Top of Exercise input

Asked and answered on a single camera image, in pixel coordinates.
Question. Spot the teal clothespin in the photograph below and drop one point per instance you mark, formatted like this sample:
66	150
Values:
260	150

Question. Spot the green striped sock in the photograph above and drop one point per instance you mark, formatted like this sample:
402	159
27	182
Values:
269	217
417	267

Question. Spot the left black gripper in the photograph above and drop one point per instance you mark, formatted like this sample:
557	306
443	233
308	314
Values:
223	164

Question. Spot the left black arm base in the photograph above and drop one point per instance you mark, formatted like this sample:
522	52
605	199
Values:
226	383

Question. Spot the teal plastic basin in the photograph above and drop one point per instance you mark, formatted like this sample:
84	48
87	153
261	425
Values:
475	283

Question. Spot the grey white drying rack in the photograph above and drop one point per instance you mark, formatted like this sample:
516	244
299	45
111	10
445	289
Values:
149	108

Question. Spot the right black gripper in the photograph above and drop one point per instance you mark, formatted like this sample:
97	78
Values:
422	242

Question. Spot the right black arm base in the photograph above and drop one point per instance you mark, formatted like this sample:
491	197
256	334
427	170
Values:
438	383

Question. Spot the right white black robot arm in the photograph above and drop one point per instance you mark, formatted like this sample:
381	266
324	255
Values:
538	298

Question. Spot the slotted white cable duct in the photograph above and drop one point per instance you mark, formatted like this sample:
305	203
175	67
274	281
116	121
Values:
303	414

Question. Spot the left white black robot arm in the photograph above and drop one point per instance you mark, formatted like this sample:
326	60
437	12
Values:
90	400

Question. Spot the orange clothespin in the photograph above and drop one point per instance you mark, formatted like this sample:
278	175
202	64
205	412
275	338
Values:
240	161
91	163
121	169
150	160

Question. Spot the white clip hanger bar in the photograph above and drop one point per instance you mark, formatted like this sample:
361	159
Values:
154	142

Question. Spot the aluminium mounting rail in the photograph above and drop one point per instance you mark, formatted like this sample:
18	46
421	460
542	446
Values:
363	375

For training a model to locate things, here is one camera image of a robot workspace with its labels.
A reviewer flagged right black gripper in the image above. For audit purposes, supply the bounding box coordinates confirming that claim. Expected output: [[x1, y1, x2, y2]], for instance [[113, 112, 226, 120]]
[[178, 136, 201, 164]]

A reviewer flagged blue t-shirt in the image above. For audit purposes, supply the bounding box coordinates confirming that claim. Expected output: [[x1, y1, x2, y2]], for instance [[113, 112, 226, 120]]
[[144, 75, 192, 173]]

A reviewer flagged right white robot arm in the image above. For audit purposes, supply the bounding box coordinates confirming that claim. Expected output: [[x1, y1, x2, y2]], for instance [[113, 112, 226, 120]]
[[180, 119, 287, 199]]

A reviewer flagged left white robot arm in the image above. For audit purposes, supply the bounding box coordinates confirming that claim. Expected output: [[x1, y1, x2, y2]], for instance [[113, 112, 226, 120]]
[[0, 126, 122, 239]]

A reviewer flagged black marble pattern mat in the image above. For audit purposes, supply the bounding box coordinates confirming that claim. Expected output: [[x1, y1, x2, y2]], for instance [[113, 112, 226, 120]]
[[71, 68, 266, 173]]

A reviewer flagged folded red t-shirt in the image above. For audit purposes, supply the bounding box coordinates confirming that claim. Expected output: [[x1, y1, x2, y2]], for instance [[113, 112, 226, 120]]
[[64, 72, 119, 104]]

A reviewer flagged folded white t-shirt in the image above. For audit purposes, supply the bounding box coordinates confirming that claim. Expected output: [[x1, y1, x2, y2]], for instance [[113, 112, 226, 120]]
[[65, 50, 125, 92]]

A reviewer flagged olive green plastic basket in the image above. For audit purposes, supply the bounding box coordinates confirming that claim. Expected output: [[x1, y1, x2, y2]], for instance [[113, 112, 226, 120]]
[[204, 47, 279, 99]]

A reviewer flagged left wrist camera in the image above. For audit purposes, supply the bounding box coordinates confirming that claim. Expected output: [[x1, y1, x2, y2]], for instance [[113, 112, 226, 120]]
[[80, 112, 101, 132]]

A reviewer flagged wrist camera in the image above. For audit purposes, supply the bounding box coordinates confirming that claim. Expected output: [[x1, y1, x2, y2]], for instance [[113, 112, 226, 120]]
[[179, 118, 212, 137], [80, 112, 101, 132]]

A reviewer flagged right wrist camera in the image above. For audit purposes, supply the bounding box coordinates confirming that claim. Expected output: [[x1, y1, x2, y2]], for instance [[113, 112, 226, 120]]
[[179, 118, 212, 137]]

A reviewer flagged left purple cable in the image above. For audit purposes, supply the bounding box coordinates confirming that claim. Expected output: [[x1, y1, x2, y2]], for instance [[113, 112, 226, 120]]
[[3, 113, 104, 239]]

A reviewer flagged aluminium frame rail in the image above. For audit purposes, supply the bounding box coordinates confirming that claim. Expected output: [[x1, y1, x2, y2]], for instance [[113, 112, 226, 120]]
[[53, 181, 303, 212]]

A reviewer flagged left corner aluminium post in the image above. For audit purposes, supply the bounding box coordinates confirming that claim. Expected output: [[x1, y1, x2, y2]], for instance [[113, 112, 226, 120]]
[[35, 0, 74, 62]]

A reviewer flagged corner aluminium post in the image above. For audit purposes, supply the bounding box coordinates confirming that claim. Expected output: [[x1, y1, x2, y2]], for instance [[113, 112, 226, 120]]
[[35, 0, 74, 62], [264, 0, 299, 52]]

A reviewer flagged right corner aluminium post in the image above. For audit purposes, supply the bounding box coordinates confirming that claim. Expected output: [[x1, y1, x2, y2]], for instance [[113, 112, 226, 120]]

Bottom of Exercise input

Report how many lines of the listing above include the word "teal". Say nothing but the number.

2